◆ **PROBLEM STATEMENT**: Return, from the data that follows, each line that holds the word "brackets".

◆ **DATA SHOWN**:

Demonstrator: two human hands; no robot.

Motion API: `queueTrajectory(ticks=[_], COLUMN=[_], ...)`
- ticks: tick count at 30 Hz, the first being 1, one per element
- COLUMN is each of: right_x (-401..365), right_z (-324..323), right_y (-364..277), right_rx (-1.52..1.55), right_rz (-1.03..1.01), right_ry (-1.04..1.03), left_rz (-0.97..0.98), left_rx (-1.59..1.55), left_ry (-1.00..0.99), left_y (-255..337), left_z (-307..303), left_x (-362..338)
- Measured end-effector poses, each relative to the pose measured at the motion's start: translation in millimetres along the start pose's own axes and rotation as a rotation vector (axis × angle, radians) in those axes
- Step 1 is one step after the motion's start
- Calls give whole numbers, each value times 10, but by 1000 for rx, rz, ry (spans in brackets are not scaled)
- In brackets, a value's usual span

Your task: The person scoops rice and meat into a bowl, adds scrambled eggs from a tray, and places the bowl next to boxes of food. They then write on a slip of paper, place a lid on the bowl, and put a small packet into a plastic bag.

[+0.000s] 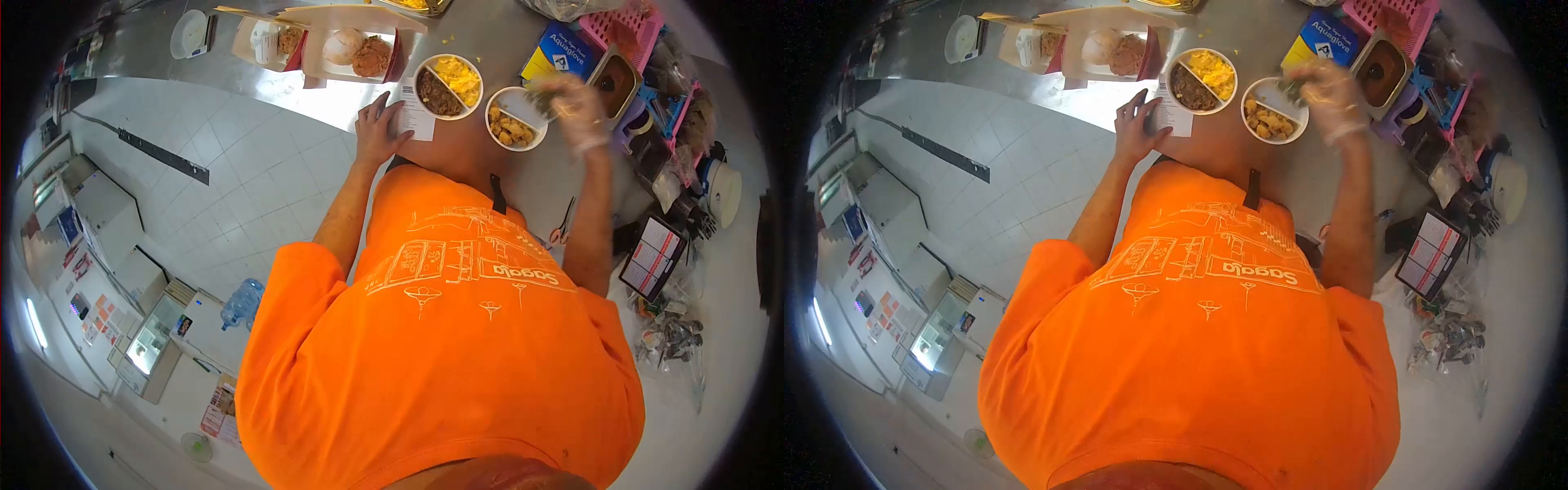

◆ **OUTPUT OF THE EXERCISE**:
- Calls give whole numbers, each value times 10, but by 1000 for rx, rz, ry (spans in brackets are not scaled)
- In brackets, a value's usual span

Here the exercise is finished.